Seehausen l Am Sonntagnachmittag wurde das Geheimnis um das erste eigene Logo der Verbandsgemeinde Seehausen bei einem feierlichen Akt in der Aula der Gemeinschaftsschule gelüftet (wir berichteten). Die Gitarrengruppe "feelstimmig" und eine Gruppe der Lindenpark-Tagesstätte sorgten für unterhaltsame Zwischentöne.

Ralf Engelkamp vom federführenden "Atelier offen" aus Krevese ließ die Gäste im Saal am ehrgeizigen Engagement der Arbeitsgruppe Kultur teilhaben und vermittelte so auch einen Eindruck davon, welche und wie viele Gedankenspiele zum Logo mit Wiedererkennungswert und in dem Zusamenhang auch zur neuen Image-Broschüre der Verbandsgemeinde geführt haben.

Demnach steht das rote Quadrat für die Hansestadt Seehausen, um das sich die Gemeinden Altmärische Wische (hellgrün), Altmärkische Höhe (dunkelgrün), Aland (hellblau) sowie Zehrental (dunkelblau)ranken. Das V ist das Zeichen für Verbandsgemeinde. Die grünen Verlängerungen, um die sich die Elbe schlängelt, stehen für das Landschaftsprofil in aller Vielfalt von der Höhe bis zur Wische.

Grußwort von Bodenstein

Wer in dem Fluss den Aland erkennen will, darf das ruhig, so Engelkamp, der in die beiden Kirchtürmen auch nicht zwangsläufig St. Petri sieht, sondern als Interpretation auch die Kirchenvielfalt der Region zulässt. Die Pforte mit dem Rundbogen ist dagegen ein Hinweis auf die Straße der Romanik, die auch durch die Altmark führt.

Wie "vielseitig und vielfältig" die Region ist, zeigt die Broschüre, deren Layout das Logo und dessen Farben auch bestimmen.
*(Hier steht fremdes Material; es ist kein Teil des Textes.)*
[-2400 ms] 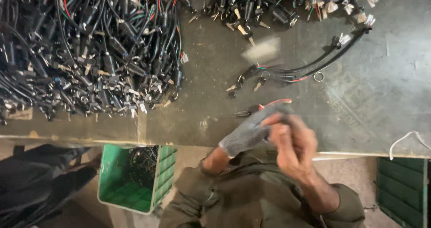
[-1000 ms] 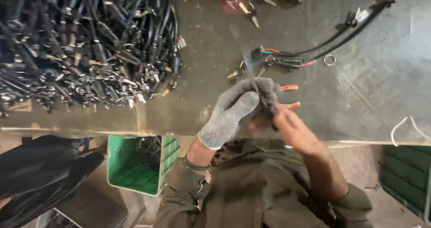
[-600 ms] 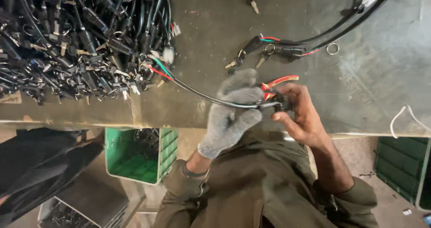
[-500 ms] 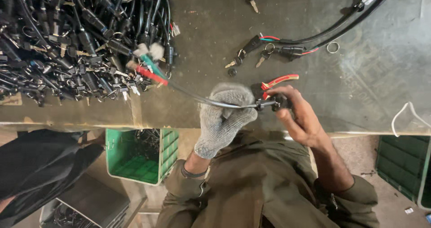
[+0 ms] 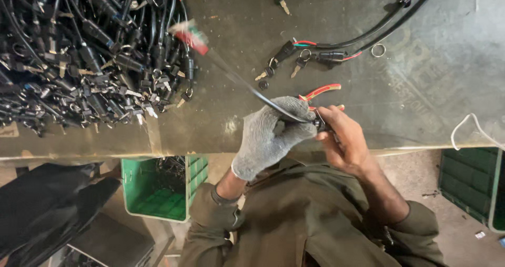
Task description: The person repeatedly picks up black wires with exposed ends and white connectors, then uses red-handled pliers to crimp the connector onto the wire. Finished units are placed on a metal table alongside many similar completed harnesses.
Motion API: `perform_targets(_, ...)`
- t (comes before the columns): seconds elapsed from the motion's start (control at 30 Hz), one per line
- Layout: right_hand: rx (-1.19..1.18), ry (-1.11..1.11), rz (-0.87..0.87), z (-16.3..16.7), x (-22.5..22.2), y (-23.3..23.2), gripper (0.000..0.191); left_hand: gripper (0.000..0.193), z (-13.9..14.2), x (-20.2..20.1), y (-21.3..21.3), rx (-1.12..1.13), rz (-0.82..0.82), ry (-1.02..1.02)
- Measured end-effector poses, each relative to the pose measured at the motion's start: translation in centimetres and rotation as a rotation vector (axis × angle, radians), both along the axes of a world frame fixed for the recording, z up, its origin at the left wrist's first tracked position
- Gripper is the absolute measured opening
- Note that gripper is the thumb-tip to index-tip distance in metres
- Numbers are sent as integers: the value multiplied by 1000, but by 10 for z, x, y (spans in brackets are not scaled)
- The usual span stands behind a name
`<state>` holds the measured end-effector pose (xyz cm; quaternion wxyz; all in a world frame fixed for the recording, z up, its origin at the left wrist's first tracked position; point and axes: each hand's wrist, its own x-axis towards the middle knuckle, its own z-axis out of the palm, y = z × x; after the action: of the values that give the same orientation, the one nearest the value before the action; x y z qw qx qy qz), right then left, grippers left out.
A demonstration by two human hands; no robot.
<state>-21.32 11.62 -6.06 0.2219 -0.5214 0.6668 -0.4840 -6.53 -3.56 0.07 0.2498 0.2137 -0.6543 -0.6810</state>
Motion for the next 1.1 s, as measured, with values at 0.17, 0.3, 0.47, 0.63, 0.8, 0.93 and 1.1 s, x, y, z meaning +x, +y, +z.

Das Heft im A4-Format, das nicht nach Orten, sondern Themen geordnet ist und keinen Anspruch auf Vollständigkeit erhebt, beginnt ausnahmsweise mal nicht mit dem Grußwort eines Verwaltungsbeamten, womit Verbandsgemeindebürgermeister Robert Reck offenbar sehr gut leben kann. Die ersten Zeilen gehören dem Seehäuser Hans-Peter Bodenstein, der schreibt:

"Hier ist nicht anderswo,

ganz anders als irgendwo

und so geseh`n, wie nirgendwo.

Unsere Tische sind gedeckt, die Tore für Sie offen.

Die Image-Broschüre, die vorerst in einer Auflage von 1000 Stück gedruckt wurde und vom Veranstaltungskalender 2015 im gleichen Design komplettiert wird, liegt auch für Einheimische im Rathaus und in der Stadtinfo aus.

Übrigens: Die Seehäuser und die Einwohner der Umlandgemeinden bekamen Logo und Broschüre am Sonntagnachmittag gar nicht so exklusiv präsentiert, wie sie vielleicht glaubten. Die Feuertaufe erlebten beide nämlich bereits drei Tage vorher bei der Grünen Woche. Dort soll das neue Image gut angekommen sein.